[Task details]: Only lines holding the word "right" are wanted from the records; copy all of them.
= = =
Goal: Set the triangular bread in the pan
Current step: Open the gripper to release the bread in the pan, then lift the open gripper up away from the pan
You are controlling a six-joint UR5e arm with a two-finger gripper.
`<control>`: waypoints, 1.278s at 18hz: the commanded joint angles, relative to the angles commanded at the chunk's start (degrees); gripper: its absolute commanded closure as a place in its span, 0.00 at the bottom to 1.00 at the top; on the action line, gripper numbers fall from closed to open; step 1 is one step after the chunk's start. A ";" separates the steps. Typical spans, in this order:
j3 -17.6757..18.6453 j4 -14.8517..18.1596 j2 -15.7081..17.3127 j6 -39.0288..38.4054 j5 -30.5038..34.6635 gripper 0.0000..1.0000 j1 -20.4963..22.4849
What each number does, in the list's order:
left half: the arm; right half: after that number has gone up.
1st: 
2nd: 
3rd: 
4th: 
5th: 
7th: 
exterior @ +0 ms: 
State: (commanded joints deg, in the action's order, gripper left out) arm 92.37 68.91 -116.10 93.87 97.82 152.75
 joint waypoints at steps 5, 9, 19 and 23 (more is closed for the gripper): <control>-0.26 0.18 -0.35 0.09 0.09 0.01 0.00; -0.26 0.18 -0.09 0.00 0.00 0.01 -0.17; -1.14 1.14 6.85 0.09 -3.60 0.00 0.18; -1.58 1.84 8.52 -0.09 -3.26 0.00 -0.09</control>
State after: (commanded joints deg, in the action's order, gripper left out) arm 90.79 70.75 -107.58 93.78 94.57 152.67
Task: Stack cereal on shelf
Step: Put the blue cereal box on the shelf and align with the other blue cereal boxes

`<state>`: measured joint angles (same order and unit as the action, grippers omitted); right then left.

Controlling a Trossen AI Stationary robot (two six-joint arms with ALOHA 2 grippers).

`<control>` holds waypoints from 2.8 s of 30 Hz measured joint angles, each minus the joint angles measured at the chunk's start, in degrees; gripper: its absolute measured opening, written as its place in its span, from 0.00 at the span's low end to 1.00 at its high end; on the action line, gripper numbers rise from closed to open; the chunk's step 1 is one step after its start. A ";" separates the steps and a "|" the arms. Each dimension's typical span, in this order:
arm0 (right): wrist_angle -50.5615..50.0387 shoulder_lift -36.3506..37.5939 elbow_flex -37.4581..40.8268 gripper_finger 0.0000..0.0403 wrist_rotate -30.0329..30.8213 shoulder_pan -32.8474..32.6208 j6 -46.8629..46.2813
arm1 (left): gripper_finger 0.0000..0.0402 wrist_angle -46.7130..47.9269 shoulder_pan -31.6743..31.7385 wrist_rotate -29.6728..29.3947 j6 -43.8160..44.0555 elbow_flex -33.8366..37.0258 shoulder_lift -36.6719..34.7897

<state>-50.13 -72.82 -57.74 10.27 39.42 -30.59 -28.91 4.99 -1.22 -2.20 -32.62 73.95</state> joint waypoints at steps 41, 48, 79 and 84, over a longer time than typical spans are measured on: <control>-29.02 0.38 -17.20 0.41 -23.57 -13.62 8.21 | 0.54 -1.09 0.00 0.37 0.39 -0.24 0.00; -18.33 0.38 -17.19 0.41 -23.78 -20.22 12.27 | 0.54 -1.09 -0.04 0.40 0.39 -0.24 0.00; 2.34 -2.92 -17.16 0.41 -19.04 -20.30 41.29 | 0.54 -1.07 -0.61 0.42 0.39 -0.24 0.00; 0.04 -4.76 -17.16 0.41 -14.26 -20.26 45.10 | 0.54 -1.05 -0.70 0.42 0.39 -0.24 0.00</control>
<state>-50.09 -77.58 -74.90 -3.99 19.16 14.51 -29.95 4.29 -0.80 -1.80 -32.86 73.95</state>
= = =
[Answer box]:
left half: the arm; right half: after that number has gone up.
`<state>`: measured joint angles (same order and unit as the action, grippers omitted); right then left.
arm0 (right): wrist_angle -50.5615..50.0387 shoulder_lift -36.3506..37.5939 elbow_flex -37.4581..40.8268 gripper_finger 0.0000..0.0403 wrist_rotate -30.0329..30.8213 shoulder_pan -32.8474..32.6208 j6 -46.8629..46.2813

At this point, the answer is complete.